(Records from a collection)
☆ ☆ ☆ ☆ ☆

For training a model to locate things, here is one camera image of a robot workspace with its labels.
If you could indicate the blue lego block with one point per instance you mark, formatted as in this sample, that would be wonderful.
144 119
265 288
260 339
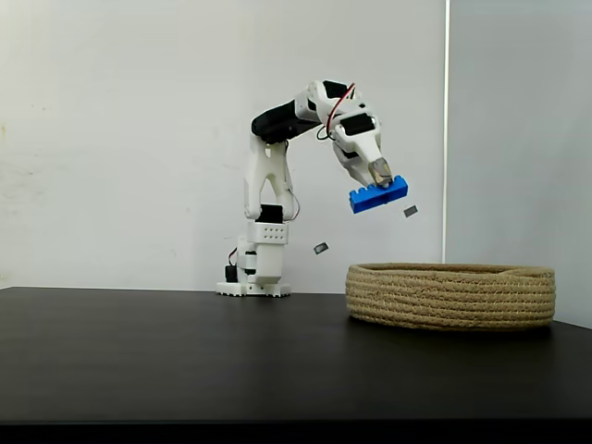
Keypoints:
377 199

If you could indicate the white vertical wall trim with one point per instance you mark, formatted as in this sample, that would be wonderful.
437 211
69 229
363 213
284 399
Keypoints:
446 139

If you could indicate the grey tape piece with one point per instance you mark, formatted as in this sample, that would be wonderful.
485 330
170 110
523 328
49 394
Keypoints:
411 211
321 248

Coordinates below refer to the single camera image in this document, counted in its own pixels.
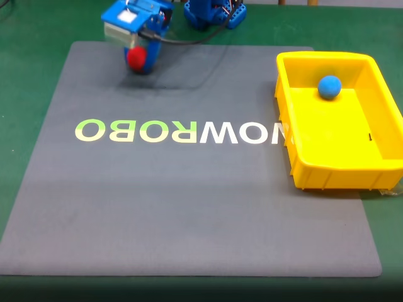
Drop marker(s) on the red ball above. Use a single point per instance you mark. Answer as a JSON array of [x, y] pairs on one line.
[[136, 58]]

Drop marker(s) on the blue ball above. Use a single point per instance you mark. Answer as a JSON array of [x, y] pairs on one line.
[[329, 87]]

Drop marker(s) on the yellow plastic bin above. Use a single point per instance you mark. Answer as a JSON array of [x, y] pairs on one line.
[[333, 138]]

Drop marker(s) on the gray printed mat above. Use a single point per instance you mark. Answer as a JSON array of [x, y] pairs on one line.
[[176, 195]]

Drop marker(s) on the clear plastic wrap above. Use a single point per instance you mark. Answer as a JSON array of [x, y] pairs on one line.
[[392, 192]]

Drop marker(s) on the silver camera box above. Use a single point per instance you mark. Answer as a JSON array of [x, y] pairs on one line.
[[121, 34]]

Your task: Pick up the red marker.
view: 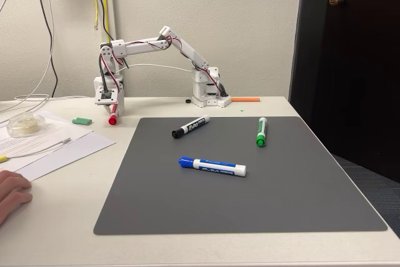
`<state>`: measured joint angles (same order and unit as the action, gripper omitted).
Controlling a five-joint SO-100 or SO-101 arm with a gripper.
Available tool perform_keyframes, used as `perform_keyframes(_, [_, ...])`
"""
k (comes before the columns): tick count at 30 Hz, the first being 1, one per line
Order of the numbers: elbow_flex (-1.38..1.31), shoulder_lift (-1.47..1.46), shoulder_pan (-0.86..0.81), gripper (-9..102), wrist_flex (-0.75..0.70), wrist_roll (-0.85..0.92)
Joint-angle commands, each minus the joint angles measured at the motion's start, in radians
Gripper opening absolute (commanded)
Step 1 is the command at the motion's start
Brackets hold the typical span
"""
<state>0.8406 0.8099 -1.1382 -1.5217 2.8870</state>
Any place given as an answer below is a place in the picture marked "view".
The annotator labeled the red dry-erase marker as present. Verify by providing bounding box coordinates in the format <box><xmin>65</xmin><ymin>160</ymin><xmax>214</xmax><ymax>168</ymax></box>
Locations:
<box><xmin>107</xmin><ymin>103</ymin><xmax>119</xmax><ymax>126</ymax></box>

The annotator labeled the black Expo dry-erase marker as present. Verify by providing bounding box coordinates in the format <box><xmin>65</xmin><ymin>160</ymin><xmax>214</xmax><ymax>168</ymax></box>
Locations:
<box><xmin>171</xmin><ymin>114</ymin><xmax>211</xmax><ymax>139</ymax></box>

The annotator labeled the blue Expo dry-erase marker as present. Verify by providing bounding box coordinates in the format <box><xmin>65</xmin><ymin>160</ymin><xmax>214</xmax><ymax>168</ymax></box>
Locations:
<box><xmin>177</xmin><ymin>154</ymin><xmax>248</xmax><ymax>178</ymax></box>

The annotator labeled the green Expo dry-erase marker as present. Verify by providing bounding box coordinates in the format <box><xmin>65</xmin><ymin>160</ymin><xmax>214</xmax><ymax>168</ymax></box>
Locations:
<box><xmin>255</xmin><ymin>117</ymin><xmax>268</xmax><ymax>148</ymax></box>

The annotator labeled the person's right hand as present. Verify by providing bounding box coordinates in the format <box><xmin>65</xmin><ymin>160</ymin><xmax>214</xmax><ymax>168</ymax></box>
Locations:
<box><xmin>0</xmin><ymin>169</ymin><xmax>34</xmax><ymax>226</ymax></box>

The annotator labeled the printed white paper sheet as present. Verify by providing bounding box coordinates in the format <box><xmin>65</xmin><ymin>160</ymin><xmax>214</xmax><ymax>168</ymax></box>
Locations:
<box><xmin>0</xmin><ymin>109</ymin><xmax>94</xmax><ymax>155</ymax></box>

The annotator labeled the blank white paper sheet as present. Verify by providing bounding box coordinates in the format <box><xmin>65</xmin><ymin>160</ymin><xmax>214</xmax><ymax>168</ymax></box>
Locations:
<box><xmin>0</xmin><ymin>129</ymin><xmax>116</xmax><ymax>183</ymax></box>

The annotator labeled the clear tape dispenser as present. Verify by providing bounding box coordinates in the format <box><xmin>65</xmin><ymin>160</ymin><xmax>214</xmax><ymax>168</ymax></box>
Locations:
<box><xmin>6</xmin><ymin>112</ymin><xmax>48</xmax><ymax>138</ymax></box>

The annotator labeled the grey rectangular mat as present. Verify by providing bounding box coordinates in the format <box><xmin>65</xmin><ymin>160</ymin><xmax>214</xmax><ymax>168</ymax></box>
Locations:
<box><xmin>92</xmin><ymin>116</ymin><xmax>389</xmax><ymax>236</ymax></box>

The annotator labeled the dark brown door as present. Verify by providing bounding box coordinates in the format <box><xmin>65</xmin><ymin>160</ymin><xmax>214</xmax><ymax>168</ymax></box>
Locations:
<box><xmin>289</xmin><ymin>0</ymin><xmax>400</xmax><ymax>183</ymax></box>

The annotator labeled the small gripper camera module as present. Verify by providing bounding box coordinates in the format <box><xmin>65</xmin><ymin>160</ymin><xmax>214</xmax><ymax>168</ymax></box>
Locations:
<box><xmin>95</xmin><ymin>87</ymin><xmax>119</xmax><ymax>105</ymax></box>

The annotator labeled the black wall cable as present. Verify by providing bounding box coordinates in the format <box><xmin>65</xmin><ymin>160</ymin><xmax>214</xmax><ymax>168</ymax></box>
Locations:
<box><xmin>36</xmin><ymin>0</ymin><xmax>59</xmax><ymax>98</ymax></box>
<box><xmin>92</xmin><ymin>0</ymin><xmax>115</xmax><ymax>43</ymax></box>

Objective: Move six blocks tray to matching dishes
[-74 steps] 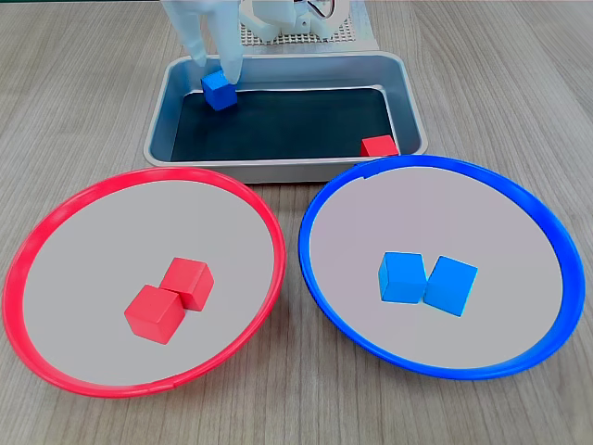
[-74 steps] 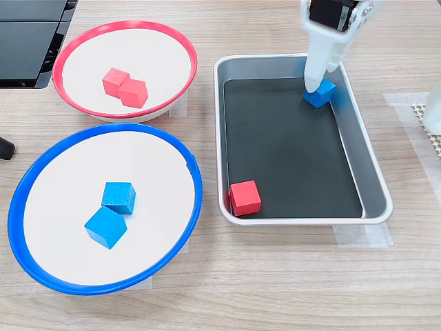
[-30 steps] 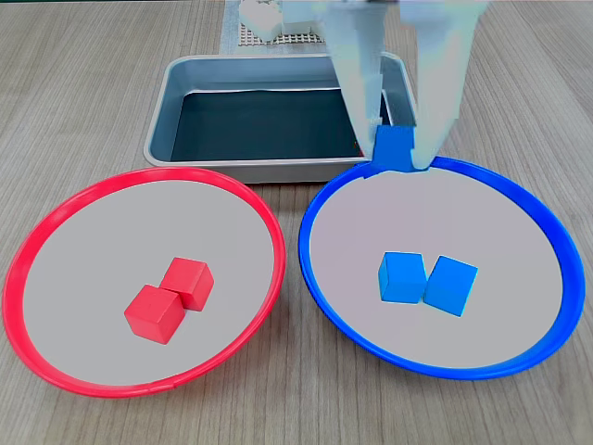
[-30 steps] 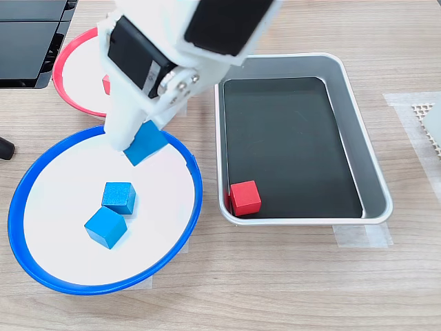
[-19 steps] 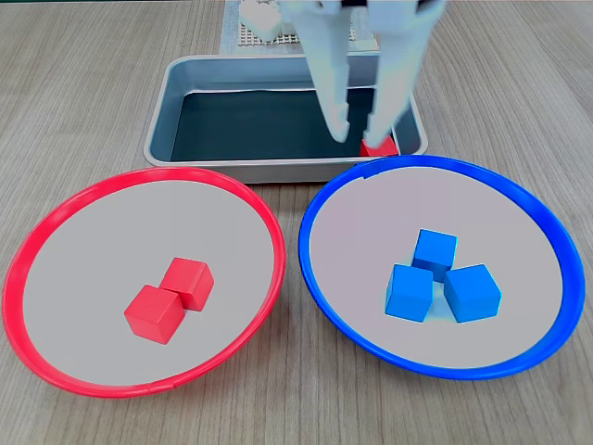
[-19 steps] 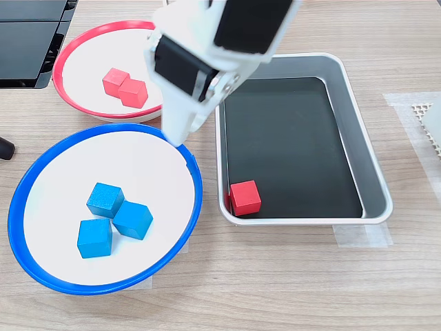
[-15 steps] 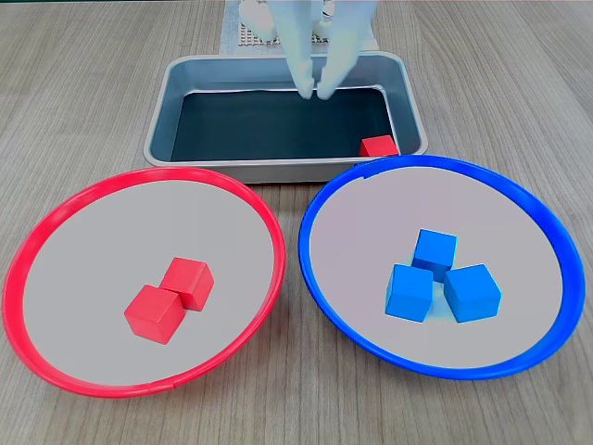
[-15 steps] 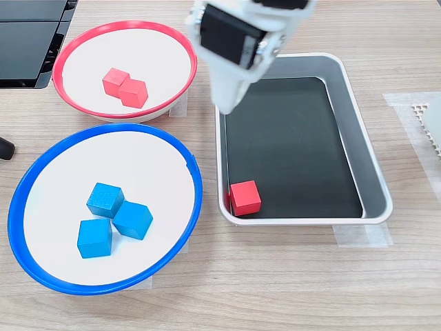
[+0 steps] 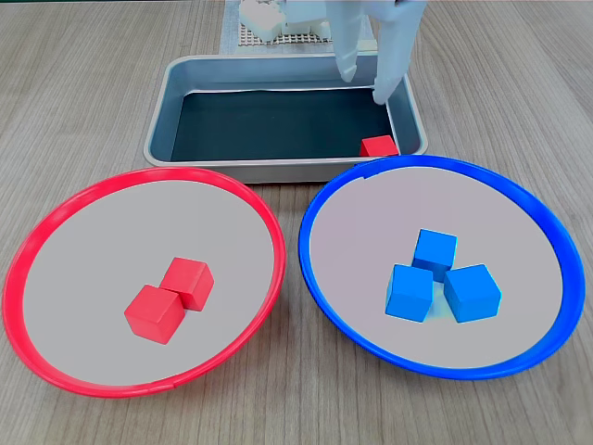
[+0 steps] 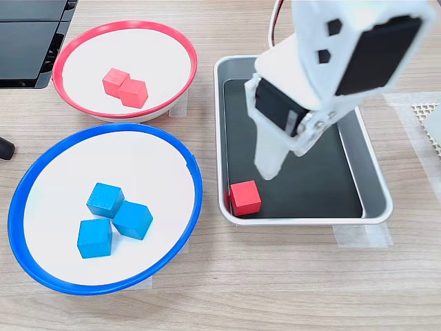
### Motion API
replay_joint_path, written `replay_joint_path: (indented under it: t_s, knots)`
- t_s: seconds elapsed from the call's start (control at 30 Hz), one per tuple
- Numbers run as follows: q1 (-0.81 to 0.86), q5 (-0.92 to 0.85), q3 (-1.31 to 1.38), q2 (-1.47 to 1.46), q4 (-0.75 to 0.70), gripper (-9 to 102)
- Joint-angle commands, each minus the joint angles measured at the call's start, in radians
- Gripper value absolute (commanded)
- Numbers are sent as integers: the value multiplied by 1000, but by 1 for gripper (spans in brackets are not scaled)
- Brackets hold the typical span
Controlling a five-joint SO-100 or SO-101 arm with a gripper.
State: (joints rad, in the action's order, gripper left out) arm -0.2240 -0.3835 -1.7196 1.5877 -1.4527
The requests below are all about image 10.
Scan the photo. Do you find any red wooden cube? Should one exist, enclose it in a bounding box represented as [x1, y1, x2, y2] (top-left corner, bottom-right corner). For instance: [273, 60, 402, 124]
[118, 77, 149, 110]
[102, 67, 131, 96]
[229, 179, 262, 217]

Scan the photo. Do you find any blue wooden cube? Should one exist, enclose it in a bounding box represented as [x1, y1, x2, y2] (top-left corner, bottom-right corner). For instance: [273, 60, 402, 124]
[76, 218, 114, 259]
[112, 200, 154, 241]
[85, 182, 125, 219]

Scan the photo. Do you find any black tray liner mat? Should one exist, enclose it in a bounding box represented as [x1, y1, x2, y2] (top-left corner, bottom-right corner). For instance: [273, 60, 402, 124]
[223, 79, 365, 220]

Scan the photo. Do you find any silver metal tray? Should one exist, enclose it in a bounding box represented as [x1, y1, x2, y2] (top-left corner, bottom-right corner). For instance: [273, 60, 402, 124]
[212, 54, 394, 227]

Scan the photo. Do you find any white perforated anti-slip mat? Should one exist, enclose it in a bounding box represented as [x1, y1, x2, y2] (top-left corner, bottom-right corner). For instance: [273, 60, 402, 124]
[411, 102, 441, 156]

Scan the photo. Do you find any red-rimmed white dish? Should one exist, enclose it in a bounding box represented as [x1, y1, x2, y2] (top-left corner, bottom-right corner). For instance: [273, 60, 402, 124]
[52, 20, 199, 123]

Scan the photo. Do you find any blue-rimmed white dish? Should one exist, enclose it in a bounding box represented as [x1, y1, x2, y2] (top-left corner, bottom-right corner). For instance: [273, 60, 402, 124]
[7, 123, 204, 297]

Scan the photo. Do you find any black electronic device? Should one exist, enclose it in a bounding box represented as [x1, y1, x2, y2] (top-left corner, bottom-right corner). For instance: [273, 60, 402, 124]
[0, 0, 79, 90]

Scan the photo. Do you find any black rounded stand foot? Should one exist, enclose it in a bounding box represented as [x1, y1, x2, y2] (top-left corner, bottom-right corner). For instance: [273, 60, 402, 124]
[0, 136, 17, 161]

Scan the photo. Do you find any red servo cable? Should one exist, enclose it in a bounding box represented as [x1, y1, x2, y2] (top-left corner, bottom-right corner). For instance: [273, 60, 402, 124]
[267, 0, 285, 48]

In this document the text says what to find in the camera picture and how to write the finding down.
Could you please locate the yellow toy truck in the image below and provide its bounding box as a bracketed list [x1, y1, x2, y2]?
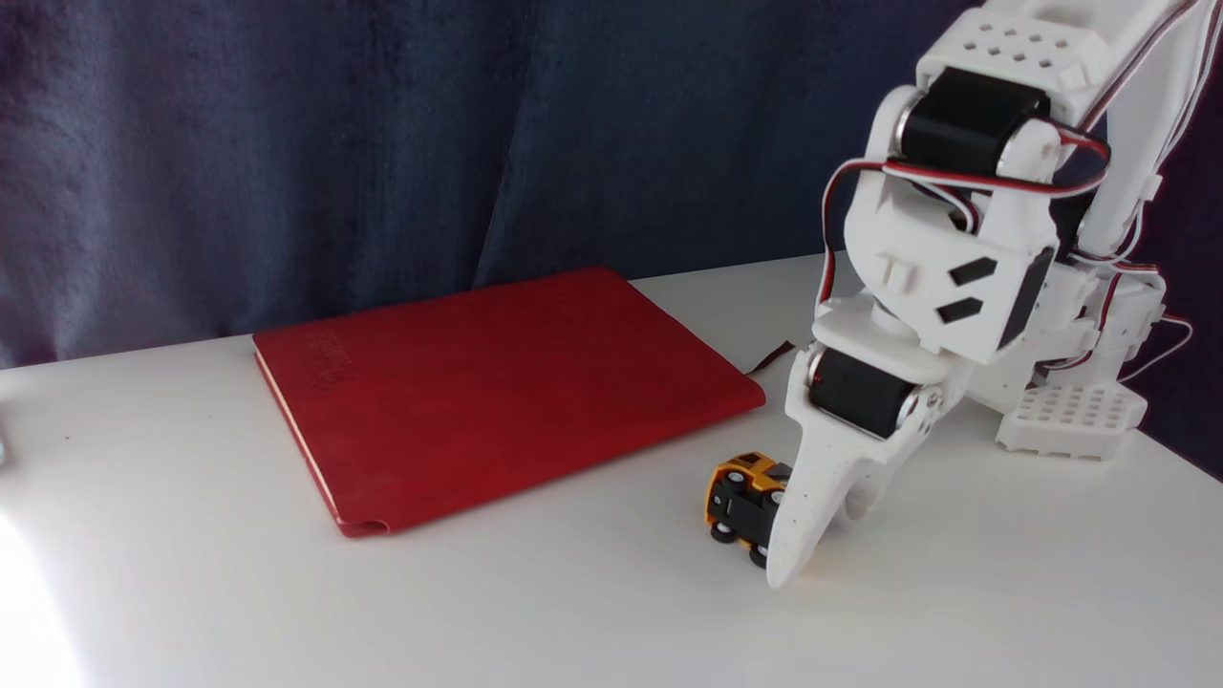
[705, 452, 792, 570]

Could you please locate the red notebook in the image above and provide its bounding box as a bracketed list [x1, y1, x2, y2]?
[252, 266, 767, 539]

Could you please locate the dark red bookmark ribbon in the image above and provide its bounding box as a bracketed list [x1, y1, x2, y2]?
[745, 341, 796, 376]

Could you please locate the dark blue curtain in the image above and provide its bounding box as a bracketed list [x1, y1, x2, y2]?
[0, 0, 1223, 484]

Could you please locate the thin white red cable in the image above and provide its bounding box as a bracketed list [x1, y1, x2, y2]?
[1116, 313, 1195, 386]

☆ ☆ ☆ ☆ ☆

## How to complete this task:
Copy all lines of the preceding data that hold the word "value".

## Written response:
- Gripper value absolute (commanded)
- Numbers are sent as integers: the value multiplied by 1000, but by 1 for gripper (spans in brackets are not scaled)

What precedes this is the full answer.